Hay un microcuento del mexicano Juan José Arreola donde cuenta que en una ocasión se encontró con el argentino Jorge Luis Borges. Como en él se da la circunstancia de que ambos están muertos, para entretenerse deciden conversar sobre la eternidad. Parece coherente que dos escritores universales, si se cruzan al otro lado de la frontera de lo real, se pongan a hablar de cosas trascendentes, y la eternidad (¿de sus respectivas obras literarias, de ellos como individuos, de sus almas?) lo es en grado máximo, pero a uno se le ocurre que más factible sería lo contrario: que, cansados de rendir tributo a lo importante (la Historia, el Lenguaje, la Imaginación) y jubilados de cualquier responsabilidad por la muerte en persona, se pusieran a dialogar de fútbol, vinos, zapatos, películas, hoteles, conocidos, viejos amores, achaques, colchones, restaurantes, etc. De lo que fuera para pasar el tiempo o el no-tiempo de los difuntos sin sentir el peso de lo divino o del infinito, que es un peso que le viene bien a uno cuando está vivo porque le obliga, como a una acémila un látigo, a no quedarse parado en el mismo sitio, pero que deja o debería dejar indiferentes a unos desencarnados que, por su misma condición, ya saben que lo divino o el infinito no son instancias metafísicas sino meras agencias de viaje.

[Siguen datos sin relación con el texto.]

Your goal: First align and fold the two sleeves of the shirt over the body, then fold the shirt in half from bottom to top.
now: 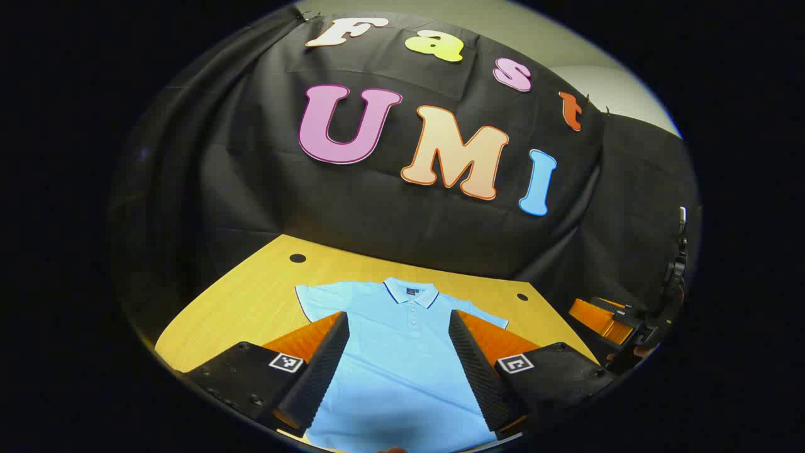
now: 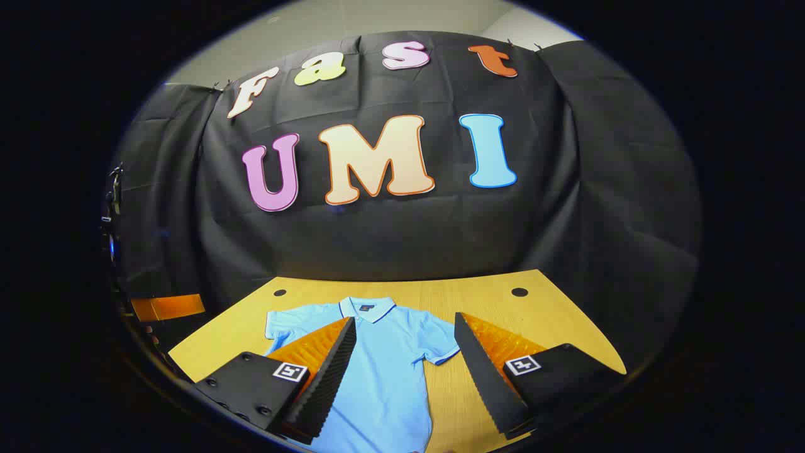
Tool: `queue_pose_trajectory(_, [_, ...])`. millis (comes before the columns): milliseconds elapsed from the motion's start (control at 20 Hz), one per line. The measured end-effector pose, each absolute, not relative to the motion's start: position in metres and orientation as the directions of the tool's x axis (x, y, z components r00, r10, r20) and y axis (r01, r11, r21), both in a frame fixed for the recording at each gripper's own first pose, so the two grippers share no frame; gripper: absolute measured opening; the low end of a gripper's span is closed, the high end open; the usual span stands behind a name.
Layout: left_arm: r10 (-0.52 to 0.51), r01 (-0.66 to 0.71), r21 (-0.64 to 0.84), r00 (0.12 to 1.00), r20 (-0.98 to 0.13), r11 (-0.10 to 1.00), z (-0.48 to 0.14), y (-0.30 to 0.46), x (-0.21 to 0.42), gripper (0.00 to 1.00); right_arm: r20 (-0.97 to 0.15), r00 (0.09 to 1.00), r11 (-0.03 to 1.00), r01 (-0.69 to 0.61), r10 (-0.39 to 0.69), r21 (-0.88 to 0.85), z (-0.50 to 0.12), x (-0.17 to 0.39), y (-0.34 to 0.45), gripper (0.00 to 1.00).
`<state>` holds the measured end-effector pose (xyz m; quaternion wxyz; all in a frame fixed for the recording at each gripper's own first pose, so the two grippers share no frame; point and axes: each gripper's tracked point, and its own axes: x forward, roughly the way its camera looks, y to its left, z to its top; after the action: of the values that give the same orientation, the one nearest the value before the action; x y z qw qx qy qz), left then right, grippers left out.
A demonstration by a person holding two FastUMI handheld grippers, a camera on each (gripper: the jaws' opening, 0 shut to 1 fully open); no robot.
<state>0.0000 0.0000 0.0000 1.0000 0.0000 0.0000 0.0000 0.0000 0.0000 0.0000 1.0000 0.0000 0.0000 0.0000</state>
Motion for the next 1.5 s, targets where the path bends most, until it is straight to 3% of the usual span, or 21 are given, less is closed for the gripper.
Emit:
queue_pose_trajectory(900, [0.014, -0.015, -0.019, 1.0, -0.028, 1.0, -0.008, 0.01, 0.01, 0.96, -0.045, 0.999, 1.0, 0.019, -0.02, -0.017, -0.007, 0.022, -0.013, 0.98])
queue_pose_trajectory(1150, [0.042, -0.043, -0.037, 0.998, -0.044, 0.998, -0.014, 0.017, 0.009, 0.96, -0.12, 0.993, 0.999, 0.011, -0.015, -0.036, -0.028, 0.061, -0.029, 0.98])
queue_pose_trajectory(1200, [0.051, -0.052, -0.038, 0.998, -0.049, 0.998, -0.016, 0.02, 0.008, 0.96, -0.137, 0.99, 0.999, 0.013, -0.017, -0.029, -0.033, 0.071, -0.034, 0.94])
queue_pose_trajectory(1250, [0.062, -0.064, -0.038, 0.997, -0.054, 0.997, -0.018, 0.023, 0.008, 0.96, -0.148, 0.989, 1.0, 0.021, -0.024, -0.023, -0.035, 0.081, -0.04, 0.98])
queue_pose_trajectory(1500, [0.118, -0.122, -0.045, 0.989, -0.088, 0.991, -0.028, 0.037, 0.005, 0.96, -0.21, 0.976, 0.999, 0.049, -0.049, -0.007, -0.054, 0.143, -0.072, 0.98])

Si ese relato lo hubiera escrito Arreola después de muerto se habría dado cuenta de esa disfunción, que es narrativa tanto como existencial, y habría hecho que sus personajes, él mismo y el maestro Borges, hubieran intercambiado opiniones sobre asuntos baladíes en vez de sobre la eternidad. Ese error lo pudo cometer porque, no estando muerto, creía que los que sí lo están no pueden evitar reduplicar su condición reflexionando sobre una eternidad considerada como jefa suprema u horizonte final de todos los seres. Si la muerte fuera eso, darle la razón a las teologías más convencionales, morir no serviría para nada, es decir, morir no le libraría a uno de nada. Una vez superada la sorpresa inicial de que, después de muertos, Borges seguía siendo Borges y Arreola seguía siendo Arreola, se habrían dado un abrazo y, felices de por fin estar exonerados de las urgentes y exigentes tareas que tenían estando vivos (dar conferencias, publicar textos, exponerse al criterio de los críticos, firmar autógrafos, recibir condecoraciones, administrar el acoso de los admiradores, parecer ininterrumpidamente lúcidos y precisos), se habrían ido a jugar al dominó, a dar de comer a las palomas, a organizar un asado o a hacer saltar guijarros planos sobre las aguas de un estanque.

Un muerto que se dedica a construir silogismos sobre la eternidad, que es un nombre un poco más rimbombante para referirse a la muerte, es alguien o algo que se muere dos veces, alguien o algo que se deja enterrar dos veces: por los contritos deudos y amigos del mundo y por los serios fantasmas del trasmundo. Y ya que uno tiene que morirse, por lo menos que eso le sirva para liberarse de los fardos que la vida le ha ido colocando sobre los hombros. Que la muerte sea una ocasión para recomenzar de nuevo sin las presiones de objetivos, prejuicios, teorías, condicionamientos sociales o genéticos, sentimientos acumulados, inercias o contratos. Hay que morir menos aunque nos muramos del todo. Hay que quitarle plomo a los muertos, maestro Arreola, así que, cuando pueda, envíenos su nueva versión, ahora basada en una experiencia y no en meras especulaciones, sobre su encuentro con Borges hacia el año 2001.